§ **The problem**:
Read through the data and report every line in which the word "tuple" occurs.

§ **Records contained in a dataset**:
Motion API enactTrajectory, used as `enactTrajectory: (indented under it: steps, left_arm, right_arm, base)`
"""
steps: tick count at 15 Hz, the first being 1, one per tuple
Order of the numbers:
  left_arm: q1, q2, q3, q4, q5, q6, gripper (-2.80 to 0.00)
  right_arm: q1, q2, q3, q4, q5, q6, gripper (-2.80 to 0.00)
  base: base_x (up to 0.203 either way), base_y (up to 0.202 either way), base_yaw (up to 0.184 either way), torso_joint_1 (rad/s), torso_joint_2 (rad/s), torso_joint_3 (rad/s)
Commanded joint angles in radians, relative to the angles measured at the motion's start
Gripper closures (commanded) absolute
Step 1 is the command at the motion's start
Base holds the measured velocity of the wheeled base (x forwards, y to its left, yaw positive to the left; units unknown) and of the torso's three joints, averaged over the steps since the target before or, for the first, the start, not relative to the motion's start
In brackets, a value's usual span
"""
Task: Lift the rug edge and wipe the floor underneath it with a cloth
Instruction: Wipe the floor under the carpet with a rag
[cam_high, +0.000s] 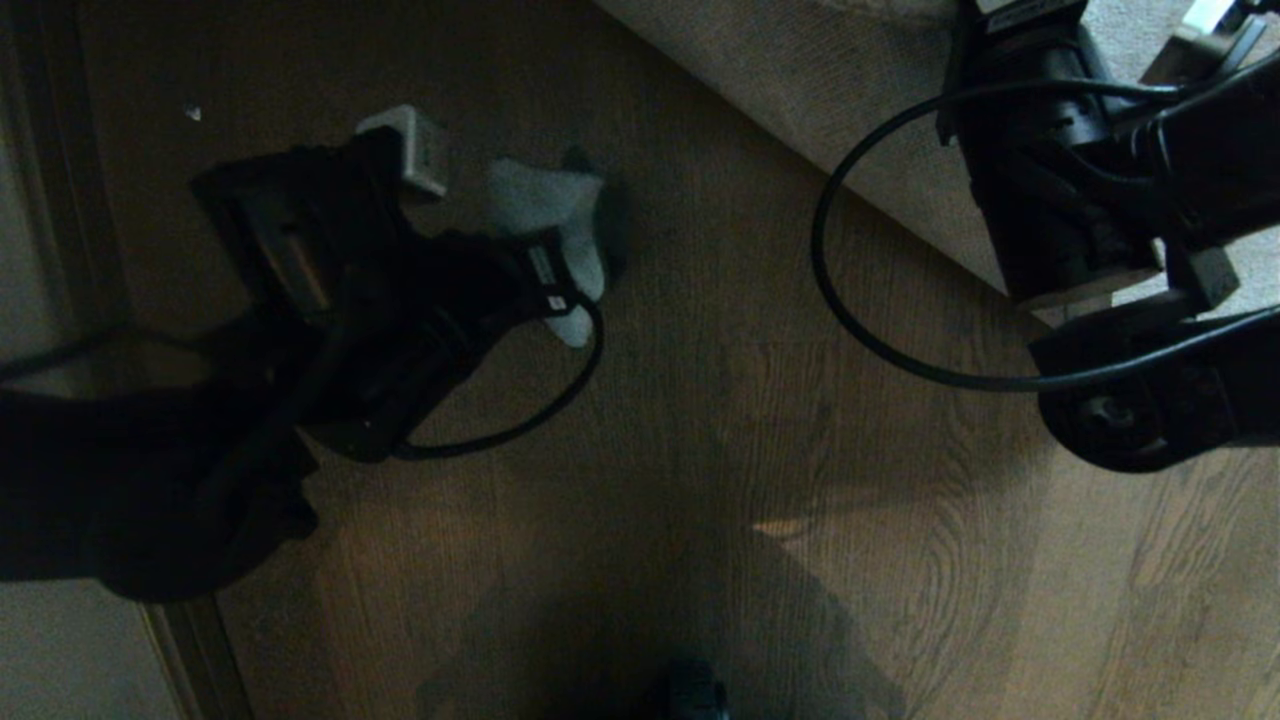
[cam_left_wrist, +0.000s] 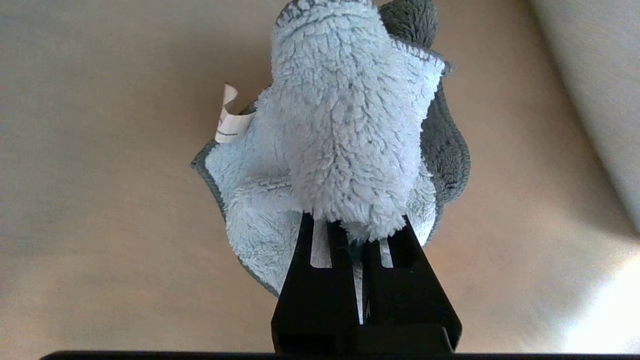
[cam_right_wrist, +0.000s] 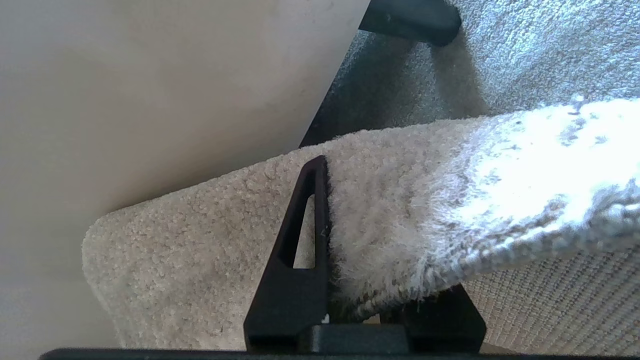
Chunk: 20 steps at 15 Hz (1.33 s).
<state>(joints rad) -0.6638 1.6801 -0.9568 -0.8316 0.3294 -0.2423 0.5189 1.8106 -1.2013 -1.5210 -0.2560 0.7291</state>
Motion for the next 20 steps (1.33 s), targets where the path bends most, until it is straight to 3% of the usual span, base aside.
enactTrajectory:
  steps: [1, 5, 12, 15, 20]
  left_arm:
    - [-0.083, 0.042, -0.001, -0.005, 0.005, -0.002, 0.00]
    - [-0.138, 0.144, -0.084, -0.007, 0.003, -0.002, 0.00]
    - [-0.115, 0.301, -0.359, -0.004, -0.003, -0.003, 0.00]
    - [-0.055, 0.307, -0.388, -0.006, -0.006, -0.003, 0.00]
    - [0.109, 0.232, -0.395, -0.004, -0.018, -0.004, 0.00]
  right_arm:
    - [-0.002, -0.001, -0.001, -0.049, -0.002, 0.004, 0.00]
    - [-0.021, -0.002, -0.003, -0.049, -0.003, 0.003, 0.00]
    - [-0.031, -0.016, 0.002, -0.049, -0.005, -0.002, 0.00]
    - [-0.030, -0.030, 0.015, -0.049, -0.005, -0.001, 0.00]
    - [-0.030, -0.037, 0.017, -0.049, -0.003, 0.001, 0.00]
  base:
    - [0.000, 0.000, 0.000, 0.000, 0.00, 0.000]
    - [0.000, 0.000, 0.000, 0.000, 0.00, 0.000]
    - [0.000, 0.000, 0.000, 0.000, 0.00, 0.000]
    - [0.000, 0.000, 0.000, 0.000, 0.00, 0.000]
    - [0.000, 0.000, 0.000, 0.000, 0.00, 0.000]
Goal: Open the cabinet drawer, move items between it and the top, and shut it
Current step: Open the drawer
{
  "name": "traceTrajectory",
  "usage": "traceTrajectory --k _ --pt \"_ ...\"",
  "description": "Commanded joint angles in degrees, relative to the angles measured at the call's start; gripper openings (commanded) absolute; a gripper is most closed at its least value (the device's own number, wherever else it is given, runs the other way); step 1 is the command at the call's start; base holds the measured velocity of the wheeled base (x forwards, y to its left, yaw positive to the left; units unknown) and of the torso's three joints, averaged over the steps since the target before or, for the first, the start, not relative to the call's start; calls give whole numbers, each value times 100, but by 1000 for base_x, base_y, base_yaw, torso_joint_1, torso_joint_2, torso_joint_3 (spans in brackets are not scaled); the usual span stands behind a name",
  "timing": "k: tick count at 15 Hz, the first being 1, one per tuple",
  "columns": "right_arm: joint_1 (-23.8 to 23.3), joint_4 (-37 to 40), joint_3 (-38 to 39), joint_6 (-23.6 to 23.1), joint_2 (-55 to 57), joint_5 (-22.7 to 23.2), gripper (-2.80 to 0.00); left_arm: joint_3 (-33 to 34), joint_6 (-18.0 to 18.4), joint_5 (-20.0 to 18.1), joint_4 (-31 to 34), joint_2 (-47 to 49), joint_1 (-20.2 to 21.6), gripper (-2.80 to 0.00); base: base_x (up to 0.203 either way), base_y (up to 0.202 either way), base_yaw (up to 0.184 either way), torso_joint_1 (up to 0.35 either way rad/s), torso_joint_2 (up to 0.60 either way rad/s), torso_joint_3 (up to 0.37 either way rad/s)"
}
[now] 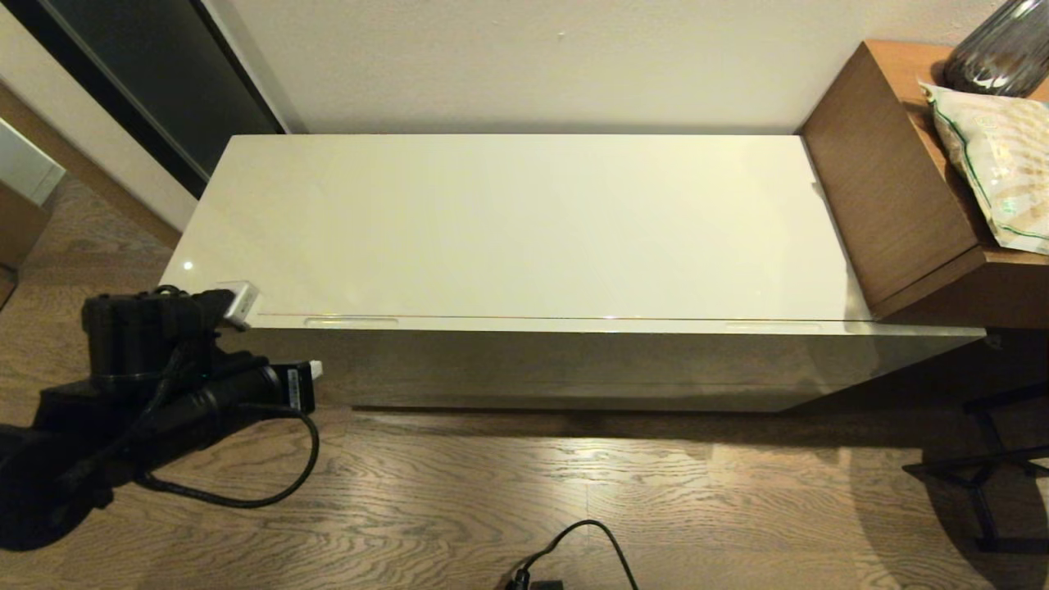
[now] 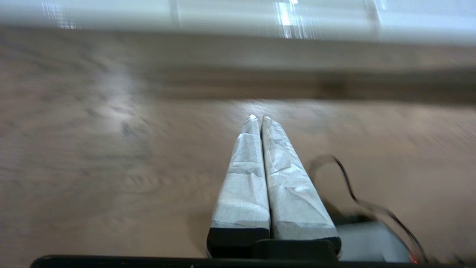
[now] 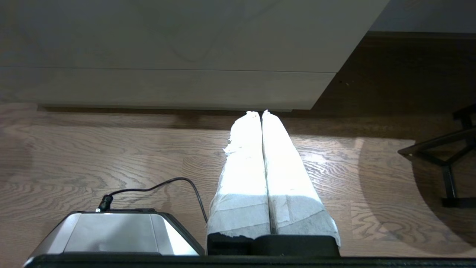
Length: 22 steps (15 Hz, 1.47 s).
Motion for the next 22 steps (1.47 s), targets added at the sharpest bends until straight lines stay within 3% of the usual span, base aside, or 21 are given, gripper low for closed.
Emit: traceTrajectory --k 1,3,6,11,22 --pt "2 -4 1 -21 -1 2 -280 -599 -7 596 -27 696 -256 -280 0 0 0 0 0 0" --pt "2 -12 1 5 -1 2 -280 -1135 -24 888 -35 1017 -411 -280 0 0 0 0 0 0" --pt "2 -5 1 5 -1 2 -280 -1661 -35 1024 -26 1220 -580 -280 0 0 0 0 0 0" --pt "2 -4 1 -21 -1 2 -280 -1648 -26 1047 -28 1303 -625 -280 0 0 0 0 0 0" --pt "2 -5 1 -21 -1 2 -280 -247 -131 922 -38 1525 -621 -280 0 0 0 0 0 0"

§ **Task response**:
steps: tick count at 15 Hz, the first being 1, one per tuple
  "timing": "k: tick count at 15 Hz, the first being 1, one per tuple",

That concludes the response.